***** DATA EXTRACT *****
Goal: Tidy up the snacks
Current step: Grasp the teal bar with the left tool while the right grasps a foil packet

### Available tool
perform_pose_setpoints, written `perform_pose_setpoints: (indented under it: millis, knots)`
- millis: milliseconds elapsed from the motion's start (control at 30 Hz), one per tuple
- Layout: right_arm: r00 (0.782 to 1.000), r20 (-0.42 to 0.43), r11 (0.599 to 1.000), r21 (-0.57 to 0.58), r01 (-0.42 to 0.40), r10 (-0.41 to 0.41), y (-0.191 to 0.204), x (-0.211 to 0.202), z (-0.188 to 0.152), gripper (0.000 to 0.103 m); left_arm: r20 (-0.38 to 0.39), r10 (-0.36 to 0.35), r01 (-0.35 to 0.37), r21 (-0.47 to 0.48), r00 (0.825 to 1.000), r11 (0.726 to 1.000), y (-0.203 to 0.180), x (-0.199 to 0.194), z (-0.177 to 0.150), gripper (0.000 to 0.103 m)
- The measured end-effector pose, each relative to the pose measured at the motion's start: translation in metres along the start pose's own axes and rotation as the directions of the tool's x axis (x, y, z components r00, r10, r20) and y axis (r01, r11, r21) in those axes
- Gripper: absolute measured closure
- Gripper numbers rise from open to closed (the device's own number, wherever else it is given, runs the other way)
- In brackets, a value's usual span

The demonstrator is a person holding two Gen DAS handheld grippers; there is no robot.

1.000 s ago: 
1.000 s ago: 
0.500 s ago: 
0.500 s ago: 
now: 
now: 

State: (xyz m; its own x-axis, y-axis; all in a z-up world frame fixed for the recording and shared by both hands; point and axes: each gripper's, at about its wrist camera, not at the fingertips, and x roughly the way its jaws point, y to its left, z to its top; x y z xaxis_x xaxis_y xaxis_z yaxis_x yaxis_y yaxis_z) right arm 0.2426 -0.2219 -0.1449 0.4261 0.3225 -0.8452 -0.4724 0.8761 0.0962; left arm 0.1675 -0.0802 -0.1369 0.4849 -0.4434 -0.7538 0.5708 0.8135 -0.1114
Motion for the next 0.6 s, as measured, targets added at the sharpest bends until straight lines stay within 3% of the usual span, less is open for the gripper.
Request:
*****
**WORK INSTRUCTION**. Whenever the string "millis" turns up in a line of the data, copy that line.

**ANSWER FOR THIS EXERCISE**.
perform_pose_setpoints, written `perform_pose_setpoints: (indented under it: millis, knots)`
- millis: milliseconds elapsed from the motion's start (control at 30 Hz), one per tuple

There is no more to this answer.